Task directions:
Output the data verbatim, minus the images.

Input data:
########################################
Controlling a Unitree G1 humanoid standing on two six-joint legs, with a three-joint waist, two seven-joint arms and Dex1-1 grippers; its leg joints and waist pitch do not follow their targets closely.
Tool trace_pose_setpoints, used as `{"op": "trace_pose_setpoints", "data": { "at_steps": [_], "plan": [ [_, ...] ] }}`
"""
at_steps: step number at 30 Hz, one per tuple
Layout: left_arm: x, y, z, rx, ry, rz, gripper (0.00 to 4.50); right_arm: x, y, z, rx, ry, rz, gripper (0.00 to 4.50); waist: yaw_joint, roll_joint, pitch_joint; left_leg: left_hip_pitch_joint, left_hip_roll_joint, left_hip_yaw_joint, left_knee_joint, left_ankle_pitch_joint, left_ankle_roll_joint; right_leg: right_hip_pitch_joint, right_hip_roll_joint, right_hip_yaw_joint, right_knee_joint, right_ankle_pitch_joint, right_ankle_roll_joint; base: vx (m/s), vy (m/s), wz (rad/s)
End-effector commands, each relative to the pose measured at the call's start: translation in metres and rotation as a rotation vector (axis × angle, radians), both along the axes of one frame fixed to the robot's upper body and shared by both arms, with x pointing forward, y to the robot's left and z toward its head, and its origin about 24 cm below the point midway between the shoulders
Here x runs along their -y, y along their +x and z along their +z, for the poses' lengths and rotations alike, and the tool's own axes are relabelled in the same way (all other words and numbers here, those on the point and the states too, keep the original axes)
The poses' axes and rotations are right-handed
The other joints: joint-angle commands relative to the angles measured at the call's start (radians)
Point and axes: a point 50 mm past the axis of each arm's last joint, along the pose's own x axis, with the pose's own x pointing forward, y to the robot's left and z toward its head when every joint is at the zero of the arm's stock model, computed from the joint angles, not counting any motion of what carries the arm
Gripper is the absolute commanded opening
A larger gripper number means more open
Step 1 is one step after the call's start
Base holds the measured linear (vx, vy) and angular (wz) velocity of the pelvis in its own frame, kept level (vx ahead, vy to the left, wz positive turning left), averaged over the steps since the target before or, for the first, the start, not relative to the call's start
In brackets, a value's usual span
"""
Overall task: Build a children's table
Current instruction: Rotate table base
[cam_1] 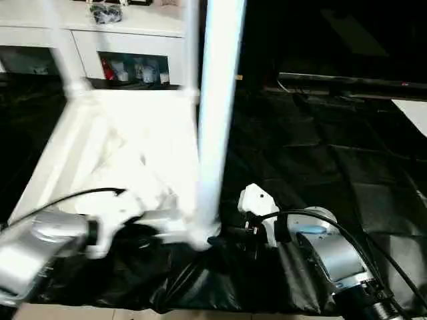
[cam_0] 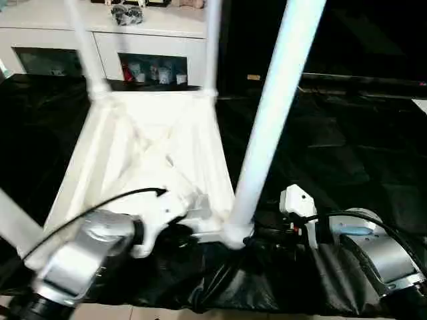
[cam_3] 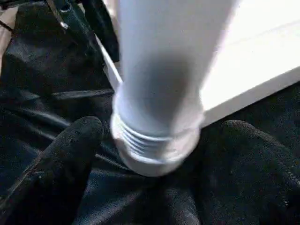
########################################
Problem solution:
Controlling a Unitree G1 humanoid standing on two six-joint legs, with a three-joint waist, two seven-joint arms and Dex1-1 grippers; its leg joints and waist pitch do not follow their targets closely.
Tool trace_pose_setpoints, used as `{"op": "trace_pose_setpoints", "data": { "at_steps": [_], "plan": [ [_, ...] ] }}`
"""
at_steps: step number at 30 Hz, one per tuple
Layout: left_arm: x, y, z, rx, ry, rz, gripper (0.00 to 4.50); right_arm: x, y, z, rx, ry, rz, gripper (0.00 to 4.50); waist: yaw_joint, roll_joint, pitch_joint; left_leg: left_hip_pitch_joint, left_hip_roll_joint, left_hip_yaw_joint, left_knee_joint, left_ankle_pitch_joint, left_ankle_roll_joint; right_leg: right_hip_pitch_joint, right_hip_roll_joint, right_hip_yaw_joint, right_knee_joint, right_ankle_pitch_joint, right_ankle_roll_joint; base: vx (m/s), vy (m/s), wz (rad/s)
End-effector commands, each relative to the pose measured at the call's start: translation in metres and rotation as a rotation vector (axis × angle, radians), both along the axes of one frame fixed to the robot's upper body and shared by both arms, with x pointing forward, y to the robot's left and z toward its head, and its origin about 24 cm below the point midway between the shoulders
Here x runs along their -y, y along their +x and z along their +z, for the poses' lengths and rotations alike, and the tool's own axes are relabelled in the same way (all other words and numbers here, those on the point and the states too, keep the original axes)
The poses' axes and rotations are right-handed
The other joints: joint-angle commands relative to the angles measured at the call's start (radians)
Point and axes: a point 50 mm past the axis of each arm's last joint, along the pose's own x axis, with the pose's own x pointing forward, y to the robot's left and z toward its head when every joint is at the zero of the arm's stock model, computed from the joint angles, not counting any motion of what carries the arm
Gripper is the absolute commanded opening
A larger gripper number means more open
Step 1 is one step after the call's start
Base holds the measured linear (vx, vy) and angular (wz) velocity of the pelvis in its own frame, kept level (vx ahead, vy to the left, wz positive turning left), averaged over the steps since the target before or, for the first, the start, not relative to the call's start
In brackets, a value's usual span
"""
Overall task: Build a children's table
Current instruction: Rotate table base
[cam_1] 
[cam_0] 
[cam_3] 

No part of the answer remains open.